|First Investec Test, Lord's, day two|
|England 458: Root 190, Moeen 87, Broad 57*, Morkel 4-114|
|South Africa 214-5: Elgar 54, De Bruyn 48, Bavuma 48*|
|South Africa trail by 244 runs|
Moeen Ali and Stuart Broad helped give England the advantage over South Africa on day two of the first Test at Lord's.
Off-spinner Moeen and seamer Broad each took two wickets to reduce the Proteas to 104-4.
Temba Bavuma (48 not out) and Theunis de Bruyn (48) added 99 before James Anderson removed De Bruyn late on to leave the tourists 214-5, 244 behind.
Moeen (87) and Broad (57 not out) earlier took England from their overnight 357-5 to 458 all out.
Broad also shared a riotous last-wicket partnership of 45 with Anderson off only 27 deliveries.
When England took three wickets for 22 runs either side of tea, South Africa were in danger of subsiding, only to be steadied by Bavuma and De Bruyn.
The fifth-wicket pair looked set to reach the close, but Anderson had De Bruyn caught behind to leave England in the ascendancy on a surface showing sporadic signs of turn and low bounce.
Moeen proves his worth
Moeen has batted in every position from one to nine for England and scored four Test centuries in 2016.
However, his bowling average has got worse each year since his debut and he has nominally been replaced as the number one spinner by slow left-armer Liam Dawson.
Here, he reached 2,000 runs and 100 wickets on the same day. It has taken him 38 Tests to do that particular double - only Tony Greig has done it faster for England.
The left-hander was fluent with the bat, moving from his overnight 61 before being bowled by Kagiso Rabada.

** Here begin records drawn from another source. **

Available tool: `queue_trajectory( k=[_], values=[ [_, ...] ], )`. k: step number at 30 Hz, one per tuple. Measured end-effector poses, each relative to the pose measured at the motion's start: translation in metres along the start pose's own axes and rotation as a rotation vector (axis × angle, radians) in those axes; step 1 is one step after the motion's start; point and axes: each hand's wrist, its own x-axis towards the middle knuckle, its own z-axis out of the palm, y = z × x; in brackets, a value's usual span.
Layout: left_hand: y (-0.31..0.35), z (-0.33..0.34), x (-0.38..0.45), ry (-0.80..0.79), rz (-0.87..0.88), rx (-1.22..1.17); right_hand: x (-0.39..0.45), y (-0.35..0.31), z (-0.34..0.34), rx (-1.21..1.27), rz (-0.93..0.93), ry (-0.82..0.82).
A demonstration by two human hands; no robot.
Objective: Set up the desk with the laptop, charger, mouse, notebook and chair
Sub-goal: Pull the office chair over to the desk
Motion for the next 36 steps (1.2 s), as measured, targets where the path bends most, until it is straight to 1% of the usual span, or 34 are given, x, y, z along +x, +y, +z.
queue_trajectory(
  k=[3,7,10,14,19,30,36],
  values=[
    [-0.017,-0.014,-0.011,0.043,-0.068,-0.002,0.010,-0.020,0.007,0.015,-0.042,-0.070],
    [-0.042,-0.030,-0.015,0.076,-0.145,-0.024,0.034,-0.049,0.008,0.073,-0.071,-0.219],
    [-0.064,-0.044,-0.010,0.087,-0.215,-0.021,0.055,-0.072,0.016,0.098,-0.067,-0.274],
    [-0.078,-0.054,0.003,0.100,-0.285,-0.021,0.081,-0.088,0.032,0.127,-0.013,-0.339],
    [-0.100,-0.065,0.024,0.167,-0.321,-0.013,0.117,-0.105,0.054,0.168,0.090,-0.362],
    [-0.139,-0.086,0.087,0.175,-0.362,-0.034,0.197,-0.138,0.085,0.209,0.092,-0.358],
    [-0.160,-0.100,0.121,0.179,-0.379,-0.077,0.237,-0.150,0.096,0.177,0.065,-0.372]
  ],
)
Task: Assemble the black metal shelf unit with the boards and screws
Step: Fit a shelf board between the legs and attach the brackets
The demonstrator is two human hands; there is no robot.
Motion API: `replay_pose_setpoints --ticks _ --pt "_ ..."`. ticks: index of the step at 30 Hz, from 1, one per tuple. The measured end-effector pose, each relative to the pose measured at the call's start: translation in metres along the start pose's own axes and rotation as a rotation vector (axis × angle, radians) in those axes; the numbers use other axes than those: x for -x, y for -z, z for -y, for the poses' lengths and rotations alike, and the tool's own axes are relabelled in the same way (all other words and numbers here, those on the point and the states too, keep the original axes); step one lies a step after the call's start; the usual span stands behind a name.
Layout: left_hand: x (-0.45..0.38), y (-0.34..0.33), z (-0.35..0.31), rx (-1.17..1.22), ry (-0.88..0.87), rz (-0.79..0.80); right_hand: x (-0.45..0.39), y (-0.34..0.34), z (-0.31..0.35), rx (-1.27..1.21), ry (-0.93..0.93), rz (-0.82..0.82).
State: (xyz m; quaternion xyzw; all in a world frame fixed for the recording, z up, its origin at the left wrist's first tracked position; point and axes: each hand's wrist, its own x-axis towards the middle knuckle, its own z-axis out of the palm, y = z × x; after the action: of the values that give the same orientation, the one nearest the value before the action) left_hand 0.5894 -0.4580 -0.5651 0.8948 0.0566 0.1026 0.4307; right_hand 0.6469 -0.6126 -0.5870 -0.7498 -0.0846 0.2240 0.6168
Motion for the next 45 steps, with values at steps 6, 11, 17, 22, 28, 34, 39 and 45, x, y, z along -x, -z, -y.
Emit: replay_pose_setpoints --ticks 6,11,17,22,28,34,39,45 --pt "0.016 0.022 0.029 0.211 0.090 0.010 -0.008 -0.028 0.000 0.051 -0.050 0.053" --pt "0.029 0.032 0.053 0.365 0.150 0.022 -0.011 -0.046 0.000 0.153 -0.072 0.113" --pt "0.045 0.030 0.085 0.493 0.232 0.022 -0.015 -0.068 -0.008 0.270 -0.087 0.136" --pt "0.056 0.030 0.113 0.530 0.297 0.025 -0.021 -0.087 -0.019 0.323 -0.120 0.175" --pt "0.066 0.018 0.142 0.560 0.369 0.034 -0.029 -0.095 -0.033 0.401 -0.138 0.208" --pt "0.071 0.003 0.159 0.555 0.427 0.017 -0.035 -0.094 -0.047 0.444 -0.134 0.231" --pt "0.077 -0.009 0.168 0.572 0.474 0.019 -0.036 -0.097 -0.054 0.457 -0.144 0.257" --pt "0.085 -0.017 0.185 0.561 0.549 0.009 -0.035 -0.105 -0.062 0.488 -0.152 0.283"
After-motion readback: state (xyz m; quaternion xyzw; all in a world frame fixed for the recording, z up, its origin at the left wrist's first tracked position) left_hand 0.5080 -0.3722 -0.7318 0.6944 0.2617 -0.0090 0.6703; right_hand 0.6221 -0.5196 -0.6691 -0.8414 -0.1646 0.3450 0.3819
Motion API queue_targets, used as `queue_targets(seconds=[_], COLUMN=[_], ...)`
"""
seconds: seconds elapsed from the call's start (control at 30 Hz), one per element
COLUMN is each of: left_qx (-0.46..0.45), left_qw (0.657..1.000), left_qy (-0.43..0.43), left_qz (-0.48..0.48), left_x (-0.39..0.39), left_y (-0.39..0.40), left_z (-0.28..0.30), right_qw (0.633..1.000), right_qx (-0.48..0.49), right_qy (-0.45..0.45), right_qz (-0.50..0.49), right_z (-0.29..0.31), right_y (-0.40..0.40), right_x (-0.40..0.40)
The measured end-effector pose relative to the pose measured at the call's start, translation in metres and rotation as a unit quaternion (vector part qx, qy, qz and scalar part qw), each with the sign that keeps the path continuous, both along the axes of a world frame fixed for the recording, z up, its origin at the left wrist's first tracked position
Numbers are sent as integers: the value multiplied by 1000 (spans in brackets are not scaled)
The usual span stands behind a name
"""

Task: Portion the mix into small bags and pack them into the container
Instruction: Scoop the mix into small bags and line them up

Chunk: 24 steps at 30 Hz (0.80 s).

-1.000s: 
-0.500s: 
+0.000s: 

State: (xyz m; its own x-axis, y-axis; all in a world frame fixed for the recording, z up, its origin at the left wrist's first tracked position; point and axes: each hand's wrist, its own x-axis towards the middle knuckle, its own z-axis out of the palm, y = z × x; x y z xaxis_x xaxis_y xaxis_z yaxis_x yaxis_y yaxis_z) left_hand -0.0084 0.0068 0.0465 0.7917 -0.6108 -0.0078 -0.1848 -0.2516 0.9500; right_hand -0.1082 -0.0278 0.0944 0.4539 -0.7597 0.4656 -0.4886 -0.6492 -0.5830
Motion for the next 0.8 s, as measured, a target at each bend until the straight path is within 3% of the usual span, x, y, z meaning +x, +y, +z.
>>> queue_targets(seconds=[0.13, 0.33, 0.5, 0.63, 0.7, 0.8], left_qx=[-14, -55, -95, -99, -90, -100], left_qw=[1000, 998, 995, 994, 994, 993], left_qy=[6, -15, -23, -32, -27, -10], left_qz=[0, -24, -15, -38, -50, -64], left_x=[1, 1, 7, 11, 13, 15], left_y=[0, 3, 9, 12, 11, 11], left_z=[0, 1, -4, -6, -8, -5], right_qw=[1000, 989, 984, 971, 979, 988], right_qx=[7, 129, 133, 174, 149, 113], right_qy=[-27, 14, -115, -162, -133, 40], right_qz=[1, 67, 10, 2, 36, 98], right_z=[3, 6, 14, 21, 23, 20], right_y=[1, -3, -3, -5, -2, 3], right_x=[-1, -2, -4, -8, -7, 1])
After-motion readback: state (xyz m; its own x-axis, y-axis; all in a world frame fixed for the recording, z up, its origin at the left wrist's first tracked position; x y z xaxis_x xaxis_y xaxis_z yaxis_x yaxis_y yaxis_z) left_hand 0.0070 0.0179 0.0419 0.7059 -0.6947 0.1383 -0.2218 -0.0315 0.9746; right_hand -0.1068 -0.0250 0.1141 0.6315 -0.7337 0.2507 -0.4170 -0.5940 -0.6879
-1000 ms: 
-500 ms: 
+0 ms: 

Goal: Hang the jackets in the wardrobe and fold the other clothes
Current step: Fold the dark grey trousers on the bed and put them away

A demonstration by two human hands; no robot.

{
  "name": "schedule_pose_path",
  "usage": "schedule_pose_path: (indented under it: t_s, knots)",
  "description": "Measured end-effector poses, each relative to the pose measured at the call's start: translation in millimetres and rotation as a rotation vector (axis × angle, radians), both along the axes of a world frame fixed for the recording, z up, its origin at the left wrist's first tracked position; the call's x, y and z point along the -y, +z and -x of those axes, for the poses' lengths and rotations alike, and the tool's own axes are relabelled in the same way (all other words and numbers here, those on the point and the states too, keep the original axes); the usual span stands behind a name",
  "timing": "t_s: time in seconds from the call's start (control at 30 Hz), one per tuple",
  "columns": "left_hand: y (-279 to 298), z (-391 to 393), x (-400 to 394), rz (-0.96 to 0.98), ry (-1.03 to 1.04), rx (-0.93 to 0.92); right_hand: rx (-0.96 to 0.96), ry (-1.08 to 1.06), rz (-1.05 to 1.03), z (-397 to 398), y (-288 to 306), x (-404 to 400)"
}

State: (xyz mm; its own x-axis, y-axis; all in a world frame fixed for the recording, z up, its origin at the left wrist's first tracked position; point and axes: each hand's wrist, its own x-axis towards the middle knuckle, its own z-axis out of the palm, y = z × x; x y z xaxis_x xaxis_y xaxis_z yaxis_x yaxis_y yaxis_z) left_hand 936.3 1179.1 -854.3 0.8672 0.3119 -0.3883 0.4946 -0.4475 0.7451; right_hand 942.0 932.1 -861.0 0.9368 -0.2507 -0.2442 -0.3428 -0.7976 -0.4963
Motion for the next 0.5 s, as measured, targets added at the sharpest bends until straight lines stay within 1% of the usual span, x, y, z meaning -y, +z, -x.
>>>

He then saw left-armer Dawson, in his second Test, used ahead of him and return an expensive 0-45 from eight overs.
Moeen found turn to trap Hashim Amla lbw for 29 and had captain Dean Elgar caught at short leg for 54, accounting for the two most experienced batsmen in the South Africa line-up.
South Africa steady before Anderson's final say
Broad already had opener Heino Kuhn held at first slip by Alastair Cook when he returned to pin JP Duminy lbw with a full delivery to push South Africa firmly on to the ropes.
The stylish Bavuma and De Bruyn, in only his second Test, began tentatively, but gradually blunted the England attack. Dawson was targeted, Bavuma eased the ball through the off side and De Bruyn scored of his pads.
Joe Root, captaining England for the first time, shuffled his bowlers and showed occasional invention with his field.
"Root was clever at times and put in some good fields but almost too many - he was bowling a lot of people not enough," said former captain Michael Vaughan on BBC Test Match Special.
Earlier in the day, Amla was greeted with an unconventional short cover, while at one stage Anderson was frustrated to be yanked from the attack after a spell lasting only two overs.
But Anderson, England's all-time leading Test wicket-taker, had the final say. With two overs remaining, he found movement down the slope and De Bruyn's flat-footed prod was edged to Jonny Bairstow.
Broad charges on chaotic morning
Root, 184 not out after his first day as captain, was caught behind off Morne Morkel for 190 in the third over of the day, with Dawson leg before two balls later.
Broad should have been lbw to Vernon Philander on four - South Africa chose not to review - and took full advantage.
What began with edges and inside edges turned into clean hitting - Morkel was hooked for consecutive sixes as Broad registered his first Test half-century for four years.
Anderson joined in - his hook off Kagiso Rabada was only his third six in 123 Tests - and by the time he edged Morkel behind, England had scored 101 runs and lost their last five wickets in 18.3 overs.
'England have their noses in front'
BBC cricket correspondent Jonathan Agnew: "A dry pitch is producing some uneven bounce and also some slow spin, suggesting that England's 458 could be a winning total."
Former England captain Michael Vaughan on TMS: "It's a day when England have got their noses in front - they've played well.
"Broad was very good with the bat, the way he attacked South Africa. They lost their discipline. Tail-end cameos are massive momentum-changers.
England all-rounder Moeen Ali on TMS: "I'm just pleased to have played so many Test matches. I'm much happier with the bowling stats - I never thought I would get 100 wickets.
"I feel like a big part of the team. I know I'm still a little inconsistent but I feel like I can change games. At number seven, I go in and play on instinct.
"Rooty has asked me to change my mindset, to take wickets rather than worry about runs. That's what I did when I first came into the side."
South Africa batsman Hashim Amla on TMS: "We're in need of a comeback. England were in trouble and they managed to get to more than 450. We have to get to score as close to their score as possible.
"It's turning a little bit, so it will probably turn more. I don't think the wicket will speed up, so it will probably get more difficult to bat."